Gorbachev has in recent years criticised the changes taking place in Russia, and has openly supported dissenting voices, including the Novaya Gazeta newspaper, of which he was a co-founder. 

Gorbachev and Novaya Gazeta chief editor Dmitri Muratov won the Nobel Peace Prize 30 years apart.

After Russia’s military invasion of Ukraine began, Gorbachev, according to journalist Alexei Venediktov, was very upset and said Russian President Vladimir Putin had “ruined his life’s work”. 

“All Gorbachev’s reforms — to zero, to ashes, to smoke,” Venediktov, a close friend of his, said in July.

In fact, Gorbachev has been critical of Putin for decades. In a 2007 op-ed for the New York Times, the former Soviet leader dug into Putin, voicing his concern over the “disturbing developments in inter-ethnic relations and the xenophobia and intolerance that the government does not always respond to promptly.”

Gorbachev’s only other blip came in 2014 when he said that the Russian-annexed Crimea was a part of Ukraine “based on Soviet laws, which means party laws, without asking the people,” stating he believed the people had the right to a referendum to determine whether they would rather be a part of Russia.

However, experts believe that this comment came from Gorbachev’s need in his later years to make his legacy more palatable to ordinary Russians, who mostly consider him to be the main culprit for the dissolution of the once formidable Soviet empire and not as a way of making peace of Putin.

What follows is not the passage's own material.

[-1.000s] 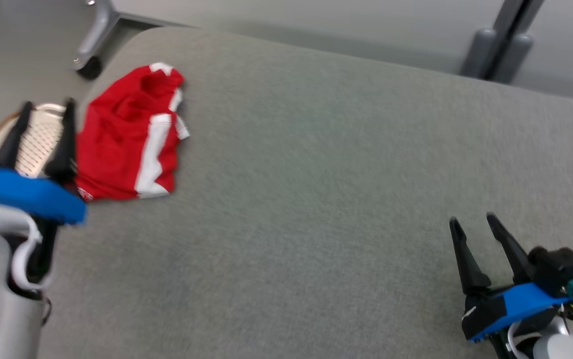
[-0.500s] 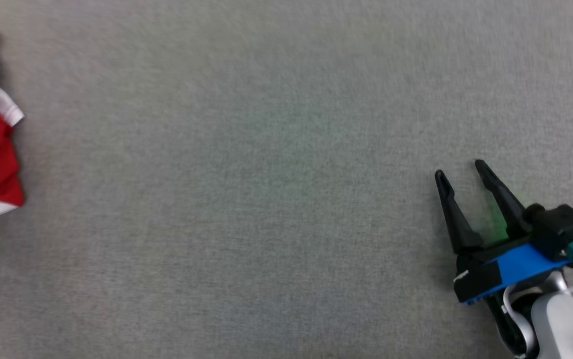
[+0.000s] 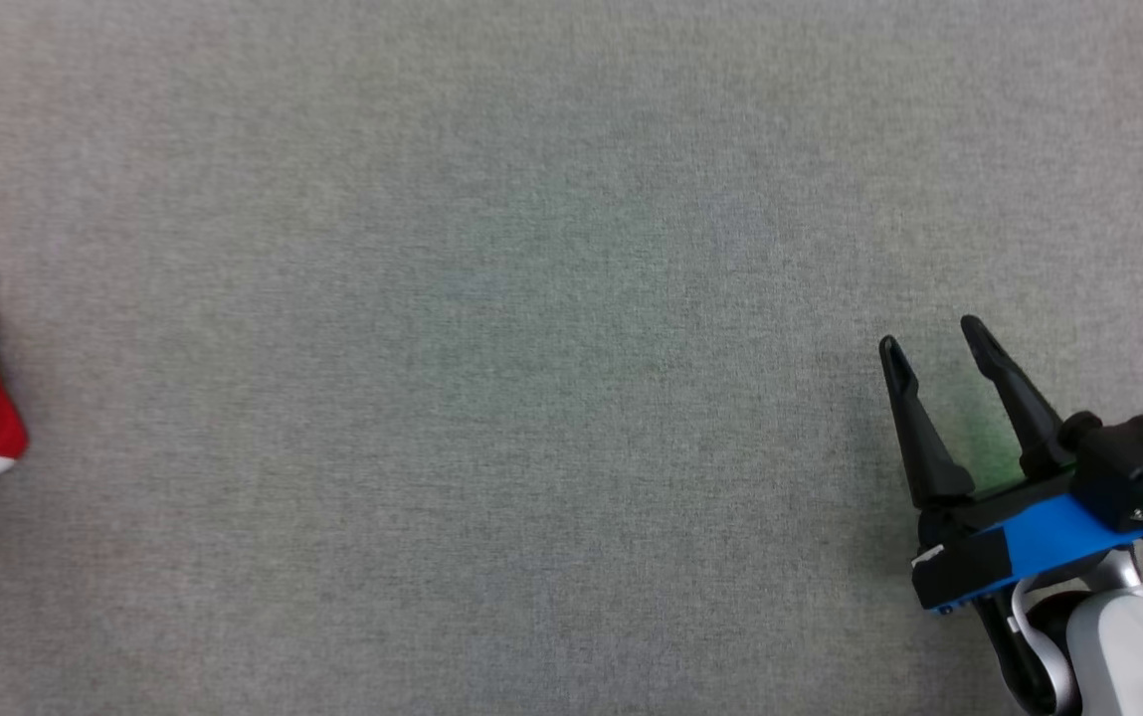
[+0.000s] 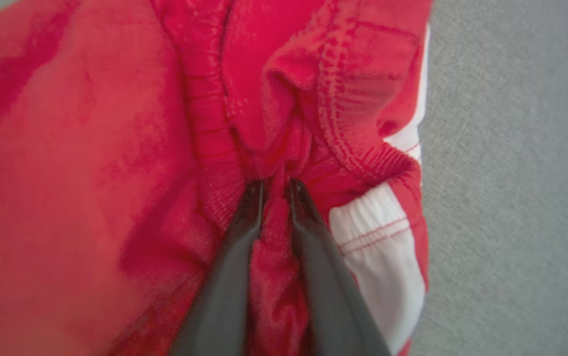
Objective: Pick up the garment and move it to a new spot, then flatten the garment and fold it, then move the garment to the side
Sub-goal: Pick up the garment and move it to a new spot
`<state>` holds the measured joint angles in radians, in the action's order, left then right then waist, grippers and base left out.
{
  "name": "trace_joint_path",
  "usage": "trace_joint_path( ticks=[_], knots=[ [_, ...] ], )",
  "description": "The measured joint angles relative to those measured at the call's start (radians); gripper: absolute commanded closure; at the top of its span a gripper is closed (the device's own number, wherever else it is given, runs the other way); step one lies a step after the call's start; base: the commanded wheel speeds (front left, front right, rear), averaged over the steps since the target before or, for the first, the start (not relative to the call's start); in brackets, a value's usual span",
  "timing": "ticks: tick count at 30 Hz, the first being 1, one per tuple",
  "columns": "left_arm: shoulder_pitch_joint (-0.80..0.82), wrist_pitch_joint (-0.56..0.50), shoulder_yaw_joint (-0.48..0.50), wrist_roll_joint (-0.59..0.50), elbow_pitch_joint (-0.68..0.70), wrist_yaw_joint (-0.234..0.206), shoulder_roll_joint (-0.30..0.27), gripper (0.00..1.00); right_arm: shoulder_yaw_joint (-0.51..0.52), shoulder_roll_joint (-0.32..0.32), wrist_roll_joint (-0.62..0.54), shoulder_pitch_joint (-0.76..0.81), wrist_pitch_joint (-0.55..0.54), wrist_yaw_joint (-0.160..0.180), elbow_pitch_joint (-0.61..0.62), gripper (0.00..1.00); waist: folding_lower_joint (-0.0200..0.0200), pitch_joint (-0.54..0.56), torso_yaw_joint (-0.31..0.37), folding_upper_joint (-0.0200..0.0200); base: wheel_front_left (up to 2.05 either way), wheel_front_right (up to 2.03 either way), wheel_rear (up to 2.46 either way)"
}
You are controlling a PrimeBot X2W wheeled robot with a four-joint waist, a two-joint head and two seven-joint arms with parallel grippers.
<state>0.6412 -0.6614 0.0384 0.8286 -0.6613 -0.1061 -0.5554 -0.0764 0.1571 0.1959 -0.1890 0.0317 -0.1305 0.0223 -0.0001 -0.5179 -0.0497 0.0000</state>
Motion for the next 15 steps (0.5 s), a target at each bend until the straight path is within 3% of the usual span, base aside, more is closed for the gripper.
trace_joint_path(
  ticks=[4, 9, 12, 15],
  knots=[
    [-0.033, 0.001, -0.025, -0.022, 0.061, 0.017, -0.008, 1.0, -0.001, -0.01, 0.006, 0.014, 0.014, 0.0, -0.023, 0.0, 0.0002, 0.065, -0.019, 0.0002, 0.0, 0.0, 0.0],
    [0.002, 0.059, -0.041, -0.067, 0.207, 0.061, -0.07, 1.0, -0.008, -0.028, 0.023, 0.021, 0.037, 0.0, -0.068, 0.0, -0.0001, 0.16, -0.04, 0.0, 0.0, 0.0, 0.0],
    [0.05, 0.065, -0.087, -0.097, 0.31, 0.103, -0.076, 1.0, -0.009, -0.04, 0.035, 0.038, 0.057, 0.0, -0.108, 0.0, 0.0, 0.24, -0.048, 0.0, 0.0, 0.0, 0.0],
    [0.081, 0.051, -0.124, -0.109, 0.401, 0.117, -0.066, 1.0, -0.008, -0.053, 0.041, 0.049, 0.069, 0.0, -0.127, 0.0, -0.0002, 0.294, -0.041, -0.0001, 0.0, 0.0, 0.0]
  ],
)
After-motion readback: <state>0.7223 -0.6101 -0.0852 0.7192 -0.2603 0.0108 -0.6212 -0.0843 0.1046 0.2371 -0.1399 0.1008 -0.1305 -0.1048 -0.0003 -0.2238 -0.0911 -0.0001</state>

Being of mixed Russian-Ukrainian origin, Gorbachev never bought into the notions of nationalism and imperialism behind Putin’s desire to bring Kyiv under Moscow’s control and back into the Russian orbit — especially not by force.

In turn, Putin has shown minimal respect to the departing Soviet leader, opting not to come to his funeral on Saturday, 3 September, due to “scheduling conflicts”. 

Putin appeared at the open-casket commemoration in Moscow’s Central Clinical Hospital to bring flowers, lingering briefly next to Gorbachev’s body on display.

Furthermore, the Kremlin has decided that Gorbachev’s burial will only have “elements of a state funeral,” according to Putin’s spokesperson Dmitry Peskov.

According to his will, Mikhail Gorbachev will be buried at Novodevichy Cemetery in Moscow next to his wife.